When told of her son’s call, Mrs Jones said her husband had been an active alcoholic for most of their marriage. During that time, he was physically abused. He eventually became sober due to ill health, and they spent the last 10 years of their lives in a peaceful and relatively happy relationship. Mrs Jones also revealed that her youngest son, who lives next door, is also an alcoholic and sometimes gets angry and hits her. An important aspect of ethical gerontology practice is a solid understanding of elder abuse. Some of the depression and cognitive problems observed in Mrs Jones may be attributable to the abuse she experienced. The stigma associated with being abused by children leads many adults to hide the violence, but the stress and trauma are often manifested indirectly. It is your responsibility to understand your state’s laws regarding confidentiality restrictions and reporting requirements for suspected elder abuse. This information should be shared with your client at the beginning of treatment so that they have the right to decide when and how it is shared with you. Online Christian counseling is a great way to get advice.

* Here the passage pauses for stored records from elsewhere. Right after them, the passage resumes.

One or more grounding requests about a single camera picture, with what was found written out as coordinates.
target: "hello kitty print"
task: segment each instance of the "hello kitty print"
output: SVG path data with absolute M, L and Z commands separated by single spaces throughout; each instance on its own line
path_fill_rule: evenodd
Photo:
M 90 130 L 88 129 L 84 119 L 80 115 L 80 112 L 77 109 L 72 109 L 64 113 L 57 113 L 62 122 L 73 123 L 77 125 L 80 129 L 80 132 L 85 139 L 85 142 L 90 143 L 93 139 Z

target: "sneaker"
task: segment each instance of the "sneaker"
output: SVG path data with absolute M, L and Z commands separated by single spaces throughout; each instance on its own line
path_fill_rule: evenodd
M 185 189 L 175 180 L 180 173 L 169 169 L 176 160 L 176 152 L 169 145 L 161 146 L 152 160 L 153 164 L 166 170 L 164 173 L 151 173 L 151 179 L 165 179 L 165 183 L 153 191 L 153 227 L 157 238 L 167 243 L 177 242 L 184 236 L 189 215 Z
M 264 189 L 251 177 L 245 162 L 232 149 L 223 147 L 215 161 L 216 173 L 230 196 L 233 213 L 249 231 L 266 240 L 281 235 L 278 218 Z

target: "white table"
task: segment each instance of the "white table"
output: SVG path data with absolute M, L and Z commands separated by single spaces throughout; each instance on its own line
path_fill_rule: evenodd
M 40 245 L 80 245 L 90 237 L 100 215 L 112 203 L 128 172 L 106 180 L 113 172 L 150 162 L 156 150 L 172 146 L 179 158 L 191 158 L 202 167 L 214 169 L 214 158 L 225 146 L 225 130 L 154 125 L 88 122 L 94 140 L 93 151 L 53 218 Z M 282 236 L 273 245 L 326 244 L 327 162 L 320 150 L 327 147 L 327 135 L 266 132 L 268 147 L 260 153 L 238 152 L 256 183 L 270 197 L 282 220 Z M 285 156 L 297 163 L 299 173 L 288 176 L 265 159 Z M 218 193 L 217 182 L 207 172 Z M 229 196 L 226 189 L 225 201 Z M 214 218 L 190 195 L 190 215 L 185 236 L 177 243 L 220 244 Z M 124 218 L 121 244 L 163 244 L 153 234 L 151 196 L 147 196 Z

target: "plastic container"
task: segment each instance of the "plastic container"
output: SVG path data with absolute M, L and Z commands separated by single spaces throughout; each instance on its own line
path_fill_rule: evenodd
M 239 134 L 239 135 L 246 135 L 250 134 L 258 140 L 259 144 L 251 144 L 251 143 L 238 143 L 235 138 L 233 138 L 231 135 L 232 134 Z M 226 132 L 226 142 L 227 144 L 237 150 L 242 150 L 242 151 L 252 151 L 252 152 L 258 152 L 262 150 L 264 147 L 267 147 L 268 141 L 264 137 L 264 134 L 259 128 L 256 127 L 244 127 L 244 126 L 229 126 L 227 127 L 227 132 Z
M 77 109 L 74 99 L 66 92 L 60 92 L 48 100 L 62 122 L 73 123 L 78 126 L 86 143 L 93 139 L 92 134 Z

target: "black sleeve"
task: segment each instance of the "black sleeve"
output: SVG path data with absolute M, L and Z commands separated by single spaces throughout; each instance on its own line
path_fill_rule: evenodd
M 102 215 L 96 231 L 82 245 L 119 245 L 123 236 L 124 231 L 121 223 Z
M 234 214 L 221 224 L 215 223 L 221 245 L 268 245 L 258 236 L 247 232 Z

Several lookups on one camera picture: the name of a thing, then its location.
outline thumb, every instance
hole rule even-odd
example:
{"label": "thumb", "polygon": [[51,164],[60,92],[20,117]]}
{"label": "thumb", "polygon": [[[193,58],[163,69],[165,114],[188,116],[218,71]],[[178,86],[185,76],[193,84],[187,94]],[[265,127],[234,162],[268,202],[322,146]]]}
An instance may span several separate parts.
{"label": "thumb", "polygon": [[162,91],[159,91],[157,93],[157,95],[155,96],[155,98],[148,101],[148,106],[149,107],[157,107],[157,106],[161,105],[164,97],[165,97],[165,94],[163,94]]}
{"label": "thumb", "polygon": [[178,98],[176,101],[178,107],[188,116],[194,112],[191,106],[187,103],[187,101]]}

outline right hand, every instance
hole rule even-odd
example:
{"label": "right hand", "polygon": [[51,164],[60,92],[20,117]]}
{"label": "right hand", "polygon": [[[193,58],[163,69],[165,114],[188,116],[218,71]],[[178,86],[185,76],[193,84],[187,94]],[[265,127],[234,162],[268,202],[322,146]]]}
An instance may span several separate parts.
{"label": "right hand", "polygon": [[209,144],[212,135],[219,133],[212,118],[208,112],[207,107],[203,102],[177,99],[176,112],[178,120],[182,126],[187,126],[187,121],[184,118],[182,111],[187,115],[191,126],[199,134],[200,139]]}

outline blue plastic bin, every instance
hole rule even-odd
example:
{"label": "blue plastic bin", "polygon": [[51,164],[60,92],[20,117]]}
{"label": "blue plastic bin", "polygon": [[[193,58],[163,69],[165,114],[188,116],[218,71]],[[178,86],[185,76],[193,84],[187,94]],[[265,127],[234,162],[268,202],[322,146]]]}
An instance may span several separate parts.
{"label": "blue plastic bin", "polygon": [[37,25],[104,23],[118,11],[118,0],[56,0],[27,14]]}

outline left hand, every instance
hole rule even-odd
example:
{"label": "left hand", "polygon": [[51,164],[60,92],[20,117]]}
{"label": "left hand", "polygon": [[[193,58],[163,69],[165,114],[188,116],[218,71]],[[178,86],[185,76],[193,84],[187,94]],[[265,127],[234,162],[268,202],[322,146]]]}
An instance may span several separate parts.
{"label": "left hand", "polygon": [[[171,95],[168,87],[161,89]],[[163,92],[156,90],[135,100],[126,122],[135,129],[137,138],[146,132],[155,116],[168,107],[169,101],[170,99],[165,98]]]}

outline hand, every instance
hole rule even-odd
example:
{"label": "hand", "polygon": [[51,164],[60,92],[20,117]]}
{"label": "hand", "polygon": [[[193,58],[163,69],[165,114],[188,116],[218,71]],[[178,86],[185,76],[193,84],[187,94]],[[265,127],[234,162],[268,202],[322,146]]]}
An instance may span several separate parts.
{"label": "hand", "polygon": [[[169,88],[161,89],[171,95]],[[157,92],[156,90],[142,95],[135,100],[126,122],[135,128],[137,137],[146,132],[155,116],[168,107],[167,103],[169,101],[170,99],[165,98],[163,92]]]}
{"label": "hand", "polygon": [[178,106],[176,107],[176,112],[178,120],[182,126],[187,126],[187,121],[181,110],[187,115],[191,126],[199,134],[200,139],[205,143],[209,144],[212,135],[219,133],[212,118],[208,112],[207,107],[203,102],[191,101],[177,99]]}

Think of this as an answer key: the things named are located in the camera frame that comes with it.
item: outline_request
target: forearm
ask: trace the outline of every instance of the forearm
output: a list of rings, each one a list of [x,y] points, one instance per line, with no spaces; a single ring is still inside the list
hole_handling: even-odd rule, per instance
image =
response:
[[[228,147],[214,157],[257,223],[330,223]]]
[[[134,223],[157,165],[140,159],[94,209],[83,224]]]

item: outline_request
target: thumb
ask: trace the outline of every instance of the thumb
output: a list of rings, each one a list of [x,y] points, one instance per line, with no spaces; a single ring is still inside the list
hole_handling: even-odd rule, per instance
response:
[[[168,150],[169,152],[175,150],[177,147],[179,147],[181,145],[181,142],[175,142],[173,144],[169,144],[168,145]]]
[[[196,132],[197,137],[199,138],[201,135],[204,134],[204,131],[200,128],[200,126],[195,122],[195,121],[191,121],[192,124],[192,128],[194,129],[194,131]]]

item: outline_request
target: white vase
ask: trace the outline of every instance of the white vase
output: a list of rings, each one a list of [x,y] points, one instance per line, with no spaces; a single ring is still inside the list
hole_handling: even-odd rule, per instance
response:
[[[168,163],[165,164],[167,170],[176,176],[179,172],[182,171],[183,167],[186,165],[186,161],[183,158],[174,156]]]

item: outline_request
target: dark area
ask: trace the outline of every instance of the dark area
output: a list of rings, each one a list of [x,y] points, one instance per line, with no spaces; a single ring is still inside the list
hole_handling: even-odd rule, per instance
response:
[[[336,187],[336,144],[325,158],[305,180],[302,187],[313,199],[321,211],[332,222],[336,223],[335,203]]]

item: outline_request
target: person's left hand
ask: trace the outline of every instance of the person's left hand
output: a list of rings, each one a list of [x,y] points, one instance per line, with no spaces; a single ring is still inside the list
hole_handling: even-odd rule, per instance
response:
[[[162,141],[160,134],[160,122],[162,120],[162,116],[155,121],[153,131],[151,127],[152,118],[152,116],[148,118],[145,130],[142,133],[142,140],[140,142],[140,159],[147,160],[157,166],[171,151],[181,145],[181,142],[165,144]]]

The best way to avoid ethical problems in psychotherapy of any population is ex ante control. Recognizing the limitations of your training, engaging in continuing education, ensuring you have a safety net to assist your practice, and maintaining contact with colleagues are all important safeguards against breaches of the Code of Ethics. As Christian healers, we have pledged to be God’s instrument of healing in a broken world. Not only does this require us to practice with the highest ethical standards of our profession, but it requires us to be constantly open to the work God can do through us. Knowledgeable, well-trained, self-aware clinicians who know their values, strengths, and limitations will be best equipped to meet this higher standard of care.